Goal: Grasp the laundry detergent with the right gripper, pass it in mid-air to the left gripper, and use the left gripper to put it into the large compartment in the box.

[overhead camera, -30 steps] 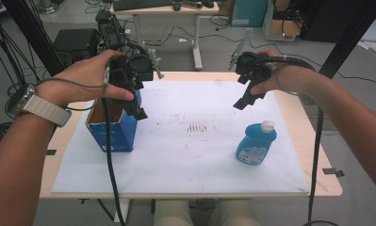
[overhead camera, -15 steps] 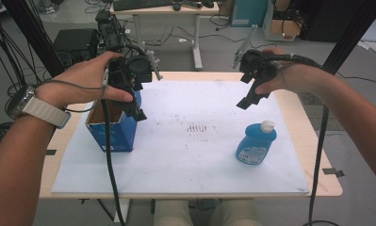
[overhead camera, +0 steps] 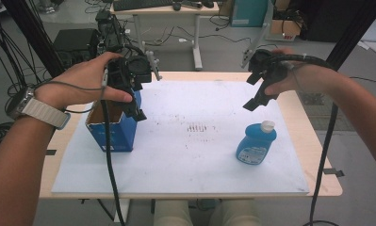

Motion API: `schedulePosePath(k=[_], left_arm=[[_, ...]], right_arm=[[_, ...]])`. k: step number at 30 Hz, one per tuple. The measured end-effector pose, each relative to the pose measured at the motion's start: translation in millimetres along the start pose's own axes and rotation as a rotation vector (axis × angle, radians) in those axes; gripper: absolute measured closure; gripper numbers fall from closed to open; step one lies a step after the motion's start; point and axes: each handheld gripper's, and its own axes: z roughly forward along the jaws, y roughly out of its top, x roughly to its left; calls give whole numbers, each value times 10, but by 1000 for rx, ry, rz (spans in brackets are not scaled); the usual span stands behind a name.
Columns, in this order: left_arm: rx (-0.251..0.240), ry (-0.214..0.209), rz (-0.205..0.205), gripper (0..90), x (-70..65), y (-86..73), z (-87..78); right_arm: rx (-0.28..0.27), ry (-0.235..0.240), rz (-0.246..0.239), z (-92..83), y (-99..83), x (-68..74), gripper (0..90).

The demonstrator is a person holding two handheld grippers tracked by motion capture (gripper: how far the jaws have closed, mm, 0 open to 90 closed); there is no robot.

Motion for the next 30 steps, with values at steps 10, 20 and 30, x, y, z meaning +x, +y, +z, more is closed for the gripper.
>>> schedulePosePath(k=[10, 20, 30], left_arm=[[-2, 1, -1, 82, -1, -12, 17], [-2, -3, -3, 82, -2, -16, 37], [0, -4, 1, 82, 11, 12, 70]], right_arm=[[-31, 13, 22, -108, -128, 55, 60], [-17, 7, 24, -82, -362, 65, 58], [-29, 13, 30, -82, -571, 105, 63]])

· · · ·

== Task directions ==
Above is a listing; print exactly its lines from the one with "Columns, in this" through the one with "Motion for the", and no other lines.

== Result ==
Columns, in this order: left_arm: rx (-0.251..0.240), ry (-0.214..0.209), rz (-0.205..0.205), gripper (0..90), x (-70..65), y (-86..73), z (-87..78); right_arm: rx (-0.28..0.27), ry (-0.235..0.240), rz (-0.246..0.239), z (-92..83), y (-99..83), x (-68..74), gripper (0..90).

The demonstrator is a person holding two handheld grippers tracked by motion capture (gripper: how far the jaws have closed, mm, 0 open to 90 closed); there is no robot.

Motion for the next 30 steps, with values at steps 10, 20 and 30, x, y, z meaning +x, +y, +z, more is closed for the gripper.

No additional output is needed.